NCCN guidelines suggest that an adequate therapeutic trial of LEN is eight to 12 weeks, with a median time to response of five weeks. Appropriate treatment for AZA is six monthly cycles; for DAC, it’s four monthly cycles (if tolerated). By those time points, 90 percent of ADA or DAC responders will start to show a favorable response. Nonetheless, data suggest that discontinuation prior to these lengths of time is common. Physicians reported fewer than six cycles for AZA and fewer than four for DAC.
“One of the major findings of this study is that patients and doctors diverge dramatically in the reasons they report for stopping MDS therapy,” Dr. Sekeres says. “For example, physicians were twice as likely as patients to report burden of treatment or patient symptoms as a reason for therapy cessation.”
Patients also play a role in undertreatment. In 2012, only 66 percent of those prescribed LEN refilled their first prescription (i.e., stayed with therapy for at least four weeks), and only 50 percent refilled their second. Some of the early discontinuations are due to progressive disease or intolerance of therapy. However, others may be caused by inadequate education or by healthcare providers and patients giving up too soon.

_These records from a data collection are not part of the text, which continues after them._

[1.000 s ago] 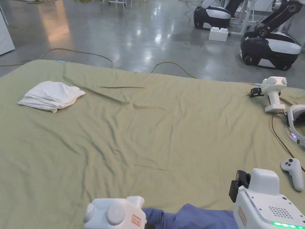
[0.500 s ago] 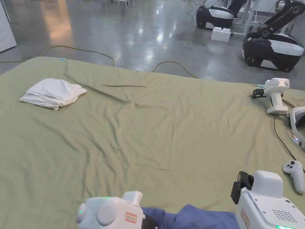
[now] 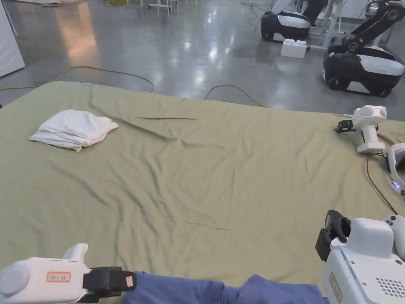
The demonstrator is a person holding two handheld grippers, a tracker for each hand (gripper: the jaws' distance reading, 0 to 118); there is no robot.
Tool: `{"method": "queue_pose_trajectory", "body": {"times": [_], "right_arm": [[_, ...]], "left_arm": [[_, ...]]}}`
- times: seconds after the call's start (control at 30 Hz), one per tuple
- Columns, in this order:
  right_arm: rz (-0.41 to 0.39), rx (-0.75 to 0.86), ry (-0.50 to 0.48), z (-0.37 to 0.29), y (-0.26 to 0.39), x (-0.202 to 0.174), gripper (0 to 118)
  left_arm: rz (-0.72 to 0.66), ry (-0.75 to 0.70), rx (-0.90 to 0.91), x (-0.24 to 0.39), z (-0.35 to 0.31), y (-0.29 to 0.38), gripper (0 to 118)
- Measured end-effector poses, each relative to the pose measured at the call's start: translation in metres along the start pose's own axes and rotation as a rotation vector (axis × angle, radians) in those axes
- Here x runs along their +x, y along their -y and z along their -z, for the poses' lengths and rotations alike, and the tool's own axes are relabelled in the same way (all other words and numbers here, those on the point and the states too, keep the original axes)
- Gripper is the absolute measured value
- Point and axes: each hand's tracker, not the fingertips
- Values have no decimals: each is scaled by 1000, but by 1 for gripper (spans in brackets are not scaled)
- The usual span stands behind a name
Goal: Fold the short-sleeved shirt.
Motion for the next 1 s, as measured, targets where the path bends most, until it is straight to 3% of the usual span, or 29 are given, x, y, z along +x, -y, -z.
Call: {"method": "queue_pose_trajectory", "body": {"times": [0.17, 0.3, 0.37, 0.4, 0.43, 0.47, 0.8, 1.0], "right_arm": [[-11, 100, 1, -11, -9, -6, 0], [-16, 137, 2, -17, -13, -11, 0], [-21, 141, 0, -18, -14, -13, 0], [-19, 140, -2, -17, -14, -13, 0], [-17, 137, -5, -16, -14, -13, 0], [-14, 132, -9, -15, -13, -13, 0], [-16, 102, -4, -12, -10, -9, 0], [-26, 98, 3, -13, -10, -3, 0]], "left_arm": [[-96, 132, -113, -28, 36, 9, 67], [-177, 290, -43, -39, 46, 15, 67], [-209, 326, -50, -44, 52, 21, 60], [-168, 301, -57, -40, 56, 23, 48], [-118, 241, -66, -36, 60, 25, 27], [-95, 201, -79, -29, 61, 30, 22], [-36, 249, 29, 3, 20, 21, 12], [73, 114, 59, 30, -30, -10, 12]]}}
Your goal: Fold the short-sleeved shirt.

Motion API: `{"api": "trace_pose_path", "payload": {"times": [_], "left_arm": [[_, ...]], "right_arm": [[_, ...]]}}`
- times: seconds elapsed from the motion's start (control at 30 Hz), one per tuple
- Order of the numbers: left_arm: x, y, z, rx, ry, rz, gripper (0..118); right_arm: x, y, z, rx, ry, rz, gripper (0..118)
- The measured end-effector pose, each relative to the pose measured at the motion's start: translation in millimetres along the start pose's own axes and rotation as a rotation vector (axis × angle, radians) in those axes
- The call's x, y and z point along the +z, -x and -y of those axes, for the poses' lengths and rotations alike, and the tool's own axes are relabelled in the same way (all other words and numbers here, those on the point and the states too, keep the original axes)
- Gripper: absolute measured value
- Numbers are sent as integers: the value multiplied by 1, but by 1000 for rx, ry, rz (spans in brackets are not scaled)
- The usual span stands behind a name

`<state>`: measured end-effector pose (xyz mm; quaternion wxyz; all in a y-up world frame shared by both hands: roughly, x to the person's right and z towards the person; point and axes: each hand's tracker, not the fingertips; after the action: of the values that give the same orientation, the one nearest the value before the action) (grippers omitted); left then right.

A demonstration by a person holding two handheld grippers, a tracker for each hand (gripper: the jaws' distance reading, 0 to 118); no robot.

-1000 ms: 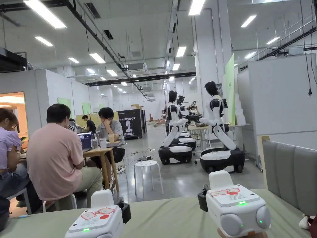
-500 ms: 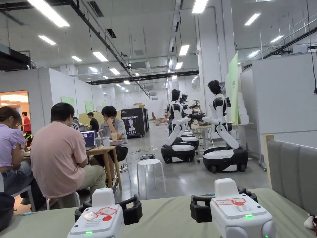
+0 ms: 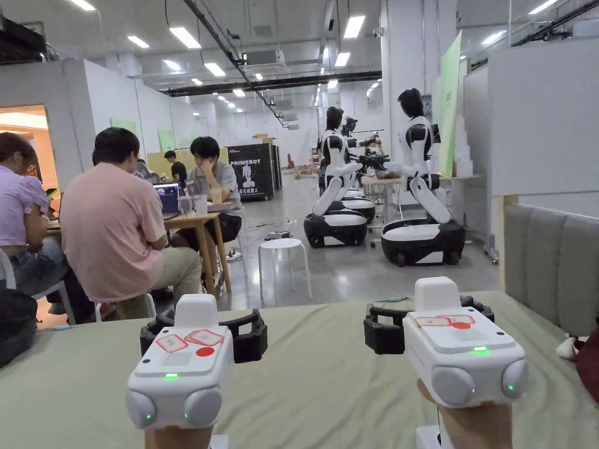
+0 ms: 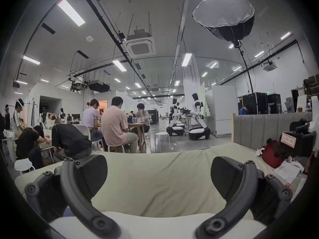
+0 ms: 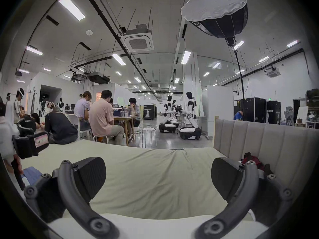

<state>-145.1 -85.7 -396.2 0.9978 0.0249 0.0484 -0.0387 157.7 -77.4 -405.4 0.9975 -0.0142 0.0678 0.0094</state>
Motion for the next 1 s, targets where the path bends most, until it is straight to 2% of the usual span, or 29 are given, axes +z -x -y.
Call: {"api": "trace_pose_path", "payload": {"times": [0.1, 0.23, 1.0], "left_arm": [[1, 1, 1, -2, -10, -4, 118], [2, 2, 1, -2, -14, -1, 118], [6, -2, 8, -51, -10, -1, 118]], "right_arm": [[-1, -3, -1, -18, -1, 14, 118], [-1, -4, -1, 12, -10, 40, 118], [-6, 2, 8, 16, 40, 29, 118]]}}
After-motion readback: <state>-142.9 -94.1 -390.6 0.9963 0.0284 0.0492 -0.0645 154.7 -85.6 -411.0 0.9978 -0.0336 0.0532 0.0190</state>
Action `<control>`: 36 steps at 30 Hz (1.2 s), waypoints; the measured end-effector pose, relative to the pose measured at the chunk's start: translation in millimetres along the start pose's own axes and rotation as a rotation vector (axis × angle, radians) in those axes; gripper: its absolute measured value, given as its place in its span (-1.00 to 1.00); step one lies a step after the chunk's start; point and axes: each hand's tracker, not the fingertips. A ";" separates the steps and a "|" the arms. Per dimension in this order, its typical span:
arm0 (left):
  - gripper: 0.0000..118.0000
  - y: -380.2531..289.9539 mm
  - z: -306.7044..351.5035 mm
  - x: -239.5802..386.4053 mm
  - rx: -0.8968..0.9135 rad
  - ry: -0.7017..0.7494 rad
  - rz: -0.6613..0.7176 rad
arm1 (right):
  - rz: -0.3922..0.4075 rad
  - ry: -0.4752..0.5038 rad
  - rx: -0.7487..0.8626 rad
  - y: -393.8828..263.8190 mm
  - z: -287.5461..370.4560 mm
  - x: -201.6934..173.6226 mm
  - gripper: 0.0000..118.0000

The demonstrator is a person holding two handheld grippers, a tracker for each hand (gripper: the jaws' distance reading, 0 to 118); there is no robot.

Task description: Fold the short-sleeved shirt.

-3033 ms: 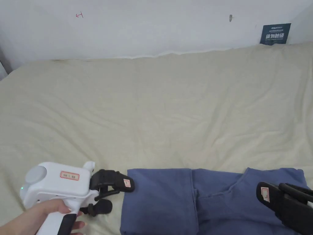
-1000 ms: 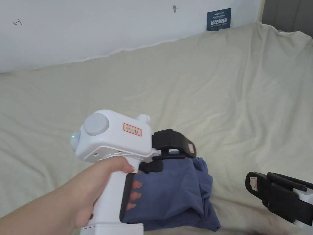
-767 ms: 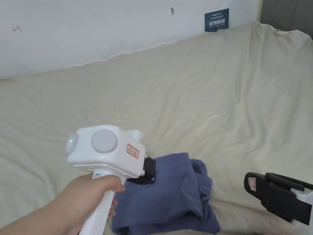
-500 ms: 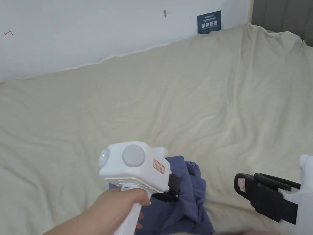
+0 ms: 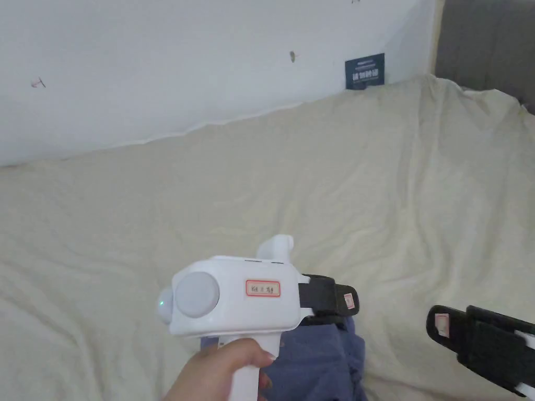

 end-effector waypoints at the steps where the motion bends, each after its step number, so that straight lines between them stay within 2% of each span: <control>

Education, communication essential
The survey demonstrated that healthcare providers and patients have disparate views of the clinical courses of MDS and the value and limitations of treatment for the syndromes. Improved communication and education of all parties may increase understanding of the diseases and achieve improved treatment outcomes.
“This study clearly shows that doctors make assumptions regarding why our patients stop taking active therapies to treat their cancers,” Dr. Sekeres says. “Side effects and burdens on patients and their families may be more troubling to us than they are to our patients. We need to be better about listening to our patients before recommending that they stop cancer treatments.”